▶ _Task directions_
In the listing below, a line holding "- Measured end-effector" and a line holding "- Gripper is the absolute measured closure" mark the range. Retype both exactly, with all lines between them.

* * * * * * * * *

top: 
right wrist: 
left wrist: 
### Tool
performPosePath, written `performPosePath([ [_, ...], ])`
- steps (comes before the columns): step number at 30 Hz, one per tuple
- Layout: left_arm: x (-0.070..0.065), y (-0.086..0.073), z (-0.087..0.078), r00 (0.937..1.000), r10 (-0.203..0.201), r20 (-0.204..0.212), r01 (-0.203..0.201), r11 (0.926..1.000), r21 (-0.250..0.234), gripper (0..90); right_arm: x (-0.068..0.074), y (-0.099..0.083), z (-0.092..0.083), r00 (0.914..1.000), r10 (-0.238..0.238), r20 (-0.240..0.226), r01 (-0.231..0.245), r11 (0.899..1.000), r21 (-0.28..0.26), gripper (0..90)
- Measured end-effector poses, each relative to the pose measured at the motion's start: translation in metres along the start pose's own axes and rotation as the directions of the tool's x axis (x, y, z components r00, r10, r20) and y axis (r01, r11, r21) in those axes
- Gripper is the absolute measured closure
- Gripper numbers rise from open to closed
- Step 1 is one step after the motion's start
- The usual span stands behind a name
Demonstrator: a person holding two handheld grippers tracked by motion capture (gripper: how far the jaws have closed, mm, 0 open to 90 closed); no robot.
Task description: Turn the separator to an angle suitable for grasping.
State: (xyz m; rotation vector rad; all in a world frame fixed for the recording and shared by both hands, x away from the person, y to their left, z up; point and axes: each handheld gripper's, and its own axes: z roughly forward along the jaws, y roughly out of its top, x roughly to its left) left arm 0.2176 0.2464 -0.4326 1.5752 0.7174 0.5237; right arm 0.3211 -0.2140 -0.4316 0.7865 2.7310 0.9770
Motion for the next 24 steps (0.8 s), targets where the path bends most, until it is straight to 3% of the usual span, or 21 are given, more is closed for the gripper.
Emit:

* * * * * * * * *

▶ _Expected answer_
- Measured end-effector poses, each relative to the pose measured at the motion's start: translation in metres along the start pose's own axes and rotation as the directions of the tool's x axis (x, y, z components r00, r10, r20) and y axis (r01, r11, r21) in those axes
- Gripper is the absolute measured closure

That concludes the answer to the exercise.